If you've never driven in that it is hard to describe. Likely the toughest driving experience one is likely to have, and on an unplowed road too. Churning along in a compact front wheel drive car on a dirt road is challenging to say the least, and there she was. Right in front of me. A cow. Not some yearling heifer, mind you, a f*cking tank on hooves. I'm lucky it was a straight stretch of road. Going back to the driving in a blizzard part, to flesh that out a bit, you can't see sh!t beyond maybe twenty feet ahead so you go as fast as you are comfortable with, about 25 mph which under those conditions seems plenty fast. You don't dare go slower because if you get stuck, yer f*cked. You just stop. That's perilous because oncoming traffic or even someone coming up behind you can't see you until they are right on you. Smack. You don't dare go too fast either because this is hill country and the ditches are big, swallow a car big. So you get to know your vehicle and stick to the speed that keeps you moving forward without spinning out or bogging down, a steady churn ahead.
So there's this cow now suddenly materialized out of the abyss I'm looking through while leaning down forward and viewing my world through that 6 inches of clear windshield that isn't fogged just above the dash. She sees me just as I see her, she lurches up and away to my right as I jerk the wheel for a second left and then back straight but it doesn't matter. I hockey puck and skitter off into the ditch ahead on the left. Done. I am sunk. I wish I had a picture to convey how bad that is. Whole front of the car swallowed up straight down with the back corner sticking up in the air. So I got out and had a smoke. Glad I wasn't stuck in the middle where someone would come along and hit me and even far enough that the plow might miss me too but if he had his wing down I'd be liable.
So there I am having a Marlboro and assessing the calamity when again out of the grayness appears Miss Gertie and scares the crap out of me because I don't hear her coming for the deep snow and the flurries are still swarming but as I turn toward the road I'm faced with a huge head and snotty nose. I know right away whose cow it is because it doesn't have plastic ear tags like my other neighbor's cows. Standing there facing me, just standing there. If bovines are sideways to you and making eye contact that's potentially not good. She came right up, head down and just stood. Both of us probably had the same look on our faces at that moment.
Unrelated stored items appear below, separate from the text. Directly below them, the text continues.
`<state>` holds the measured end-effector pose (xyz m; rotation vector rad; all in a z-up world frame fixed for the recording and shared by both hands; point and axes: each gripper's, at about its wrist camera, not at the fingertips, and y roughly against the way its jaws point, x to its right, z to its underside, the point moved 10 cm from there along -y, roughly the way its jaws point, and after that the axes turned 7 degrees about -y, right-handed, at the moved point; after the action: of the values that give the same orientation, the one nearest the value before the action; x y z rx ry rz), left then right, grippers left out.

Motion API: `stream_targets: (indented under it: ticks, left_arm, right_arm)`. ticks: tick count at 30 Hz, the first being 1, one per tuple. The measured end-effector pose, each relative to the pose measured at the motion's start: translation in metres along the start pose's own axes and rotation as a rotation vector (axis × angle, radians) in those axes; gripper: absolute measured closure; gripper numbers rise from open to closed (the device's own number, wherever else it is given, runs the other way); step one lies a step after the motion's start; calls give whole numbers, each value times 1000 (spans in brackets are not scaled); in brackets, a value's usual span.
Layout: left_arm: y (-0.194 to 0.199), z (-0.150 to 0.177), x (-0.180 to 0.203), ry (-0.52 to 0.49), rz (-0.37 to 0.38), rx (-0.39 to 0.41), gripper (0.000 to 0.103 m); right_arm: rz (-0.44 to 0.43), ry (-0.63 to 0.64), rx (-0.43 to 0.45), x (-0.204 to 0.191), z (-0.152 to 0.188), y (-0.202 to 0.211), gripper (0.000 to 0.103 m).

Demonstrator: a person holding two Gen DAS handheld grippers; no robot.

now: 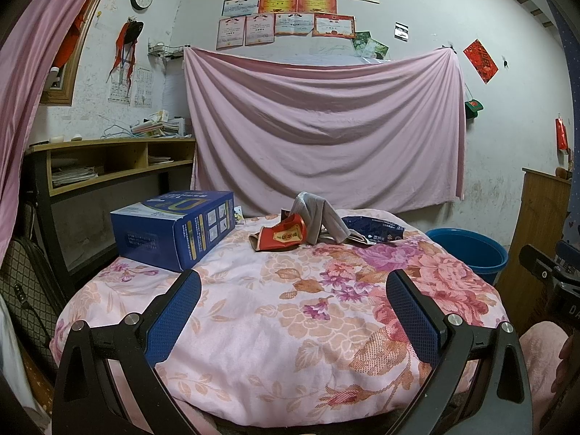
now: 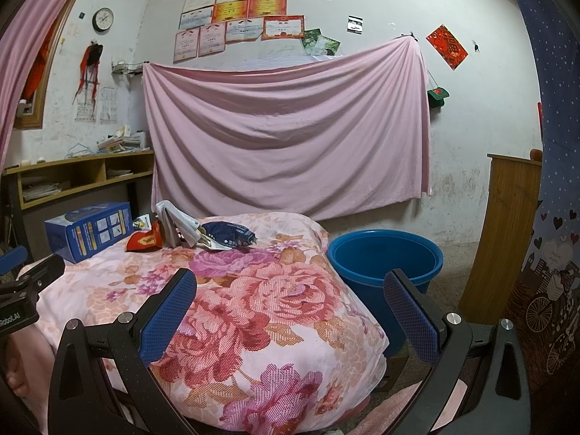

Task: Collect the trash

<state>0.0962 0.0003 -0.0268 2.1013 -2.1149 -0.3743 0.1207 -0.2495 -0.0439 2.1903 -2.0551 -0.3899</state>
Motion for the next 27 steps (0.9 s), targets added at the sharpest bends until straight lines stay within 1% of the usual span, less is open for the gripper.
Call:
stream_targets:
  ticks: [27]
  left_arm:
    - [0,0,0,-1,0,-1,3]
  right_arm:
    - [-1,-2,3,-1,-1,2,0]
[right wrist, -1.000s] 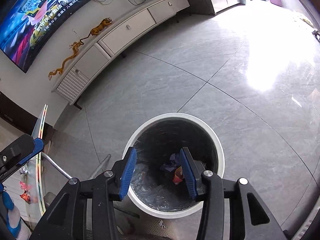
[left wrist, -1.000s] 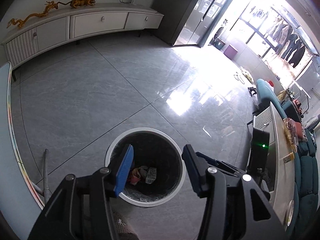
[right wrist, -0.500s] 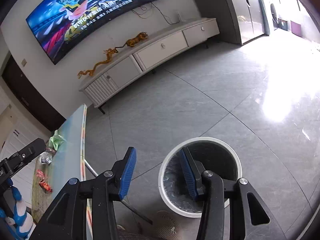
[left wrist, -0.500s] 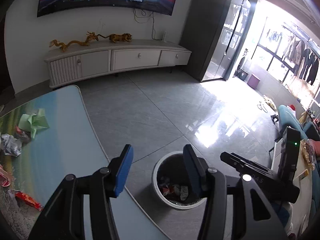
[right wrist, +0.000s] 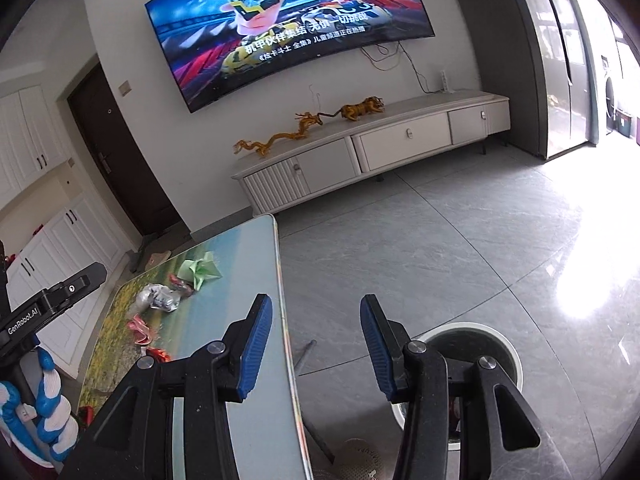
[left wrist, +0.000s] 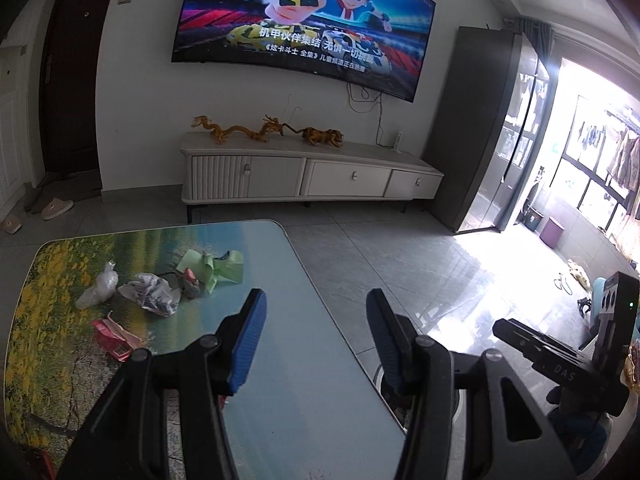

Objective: Collect trash
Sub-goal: 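Move both open tools back to the wrappers on the table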

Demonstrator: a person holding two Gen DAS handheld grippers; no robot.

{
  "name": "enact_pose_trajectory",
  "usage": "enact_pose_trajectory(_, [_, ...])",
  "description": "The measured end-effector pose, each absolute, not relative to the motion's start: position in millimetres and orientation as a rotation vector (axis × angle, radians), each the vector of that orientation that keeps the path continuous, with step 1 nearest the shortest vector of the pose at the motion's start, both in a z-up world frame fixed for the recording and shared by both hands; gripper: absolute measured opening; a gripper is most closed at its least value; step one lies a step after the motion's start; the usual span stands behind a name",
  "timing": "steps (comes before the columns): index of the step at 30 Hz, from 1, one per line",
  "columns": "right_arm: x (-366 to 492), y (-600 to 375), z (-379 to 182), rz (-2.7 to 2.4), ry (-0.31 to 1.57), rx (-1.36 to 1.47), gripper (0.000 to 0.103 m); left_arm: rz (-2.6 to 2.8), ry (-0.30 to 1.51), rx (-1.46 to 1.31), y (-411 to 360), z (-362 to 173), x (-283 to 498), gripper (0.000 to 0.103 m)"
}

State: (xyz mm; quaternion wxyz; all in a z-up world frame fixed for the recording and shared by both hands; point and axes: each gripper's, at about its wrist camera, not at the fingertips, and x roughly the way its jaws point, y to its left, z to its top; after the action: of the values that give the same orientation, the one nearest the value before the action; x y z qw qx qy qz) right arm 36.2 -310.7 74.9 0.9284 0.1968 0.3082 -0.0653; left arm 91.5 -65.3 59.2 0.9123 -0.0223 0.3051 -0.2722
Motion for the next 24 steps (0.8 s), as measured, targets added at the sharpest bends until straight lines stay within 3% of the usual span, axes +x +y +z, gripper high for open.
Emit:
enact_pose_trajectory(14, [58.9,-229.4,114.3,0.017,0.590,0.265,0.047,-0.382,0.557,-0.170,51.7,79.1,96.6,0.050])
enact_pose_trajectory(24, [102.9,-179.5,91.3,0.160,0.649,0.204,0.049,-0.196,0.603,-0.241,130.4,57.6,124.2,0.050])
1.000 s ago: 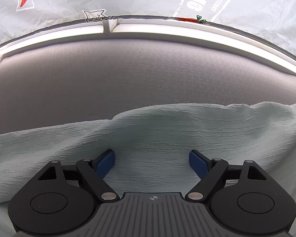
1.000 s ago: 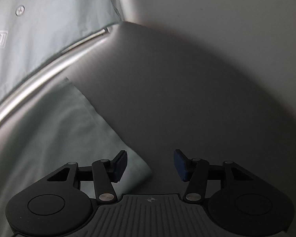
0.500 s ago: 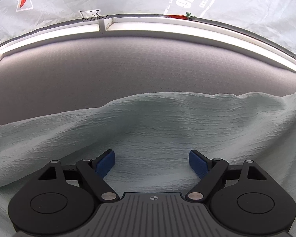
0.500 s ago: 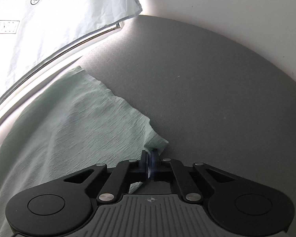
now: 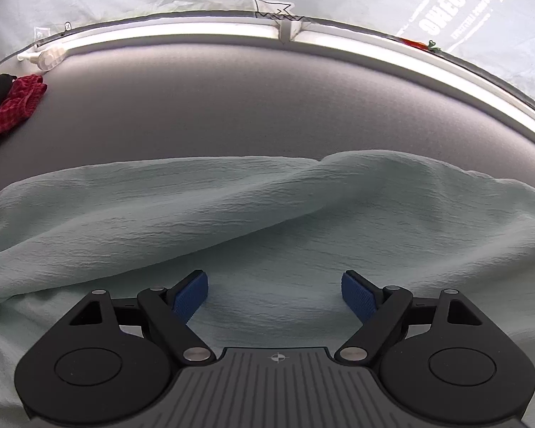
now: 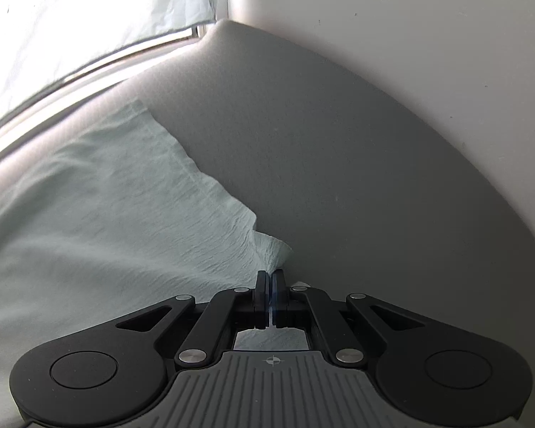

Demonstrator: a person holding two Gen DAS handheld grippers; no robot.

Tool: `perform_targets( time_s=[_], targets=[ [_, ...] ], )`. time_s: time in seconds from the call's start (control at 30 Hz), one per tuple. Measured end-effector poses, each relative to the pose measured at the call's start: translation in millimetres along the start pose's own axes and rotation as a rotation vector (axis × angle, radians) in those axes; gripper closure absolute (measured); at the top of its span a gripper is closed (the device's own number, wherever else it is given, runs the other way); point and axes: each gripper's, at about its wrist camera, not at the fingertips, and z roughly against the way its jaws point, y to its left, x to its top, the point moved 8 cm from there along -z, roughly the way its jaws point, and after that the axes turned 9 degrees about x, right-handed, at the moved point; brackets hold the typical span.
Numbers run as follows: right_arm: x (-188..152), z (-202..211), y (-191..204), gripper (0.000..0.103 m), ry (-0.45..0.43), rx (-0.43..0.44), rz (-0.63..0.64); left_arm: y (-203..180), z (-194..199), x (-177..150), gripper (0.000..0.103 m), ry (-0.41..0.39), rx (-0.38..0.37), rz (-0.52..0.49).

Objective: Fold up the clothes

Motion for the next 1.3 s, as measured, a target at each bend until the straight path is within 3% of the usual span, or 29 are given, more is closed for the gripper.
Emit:
perform_targets(
  time_s=[0.3, 0.37, 0.57, 0.7, 0.87, 1.1, 1.3],
  targets=[
    [-4, -11, 7, 0.094, 0.016, -0.047, 0.055, 31, 12, -17, 0.018, 0.019, 0.017, 0.031],
    [-3, -10, 8, 0.08, 0.011, -0.053, 0.066, 43, 15, -19, 0.018, 0.026, 0.021, 0.061],
    [1, 19, 19, 0.052, -0.055, -0.016, 0.027, 85, 30, -28, 0.018, 0.007, 0.051, 0.105],
    [-8, 39, 47, 0.048, -0.054, 0.002, 0.07, 126, 42, -36, 0.018, -0.019, 0.087, 0.114],
    [-45, 58, 115, 0.043, -0.005, 0.089, 0.162, 188, 45, -41, 0.018, -0.027, 0.109, 0.168],
    [-106, 85, 245, 0.041, 0.03, 0.162, 0.32, 300, 31, 5, 0.018, -0.099, 0.156, 0.223],
    [-160, 112, 356, 0.036, 0.069, 0.219, 0.393, 345, -15, 35, 0.021, -0.062, -0.057, 0.192]
  ],
)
She did have a nylon bridle on so I took her by that and we started hoofing it up the road. She went right along, no problem. Had to be about 4:00 or later when I got to the house and found the dog chain by the front tree in the snow that I knew was there, I clipped her to it and knocked on the door. I knocked on the door some more. I beat on the door and finally a light shone coming down the stairs, a handheld battery flashlight. Mr.XXXXX. He was very happy to get his cow back and told me she was gone for two weeks. He invited me in for coffee and we talked for about half an hour because he could see that I was very cold and you know what? He didn't have horns coming out of his head and he didn't have a stupid muppets Swedish chef accent either. He was just a farmer who would prefer to be left alone. The next morning after I had gone home I met him on the road as he had offered and he was there with is sons and got my car hauled out of that ditch with his team of percherons.
The Amish are decent honest people who just want to be left alone. They don't want to know you. They don't want you to know them. That's fine with me. The problem the Amish run into in America is that the Libtards won't leave them be. The Amish don't go looking for you, do they?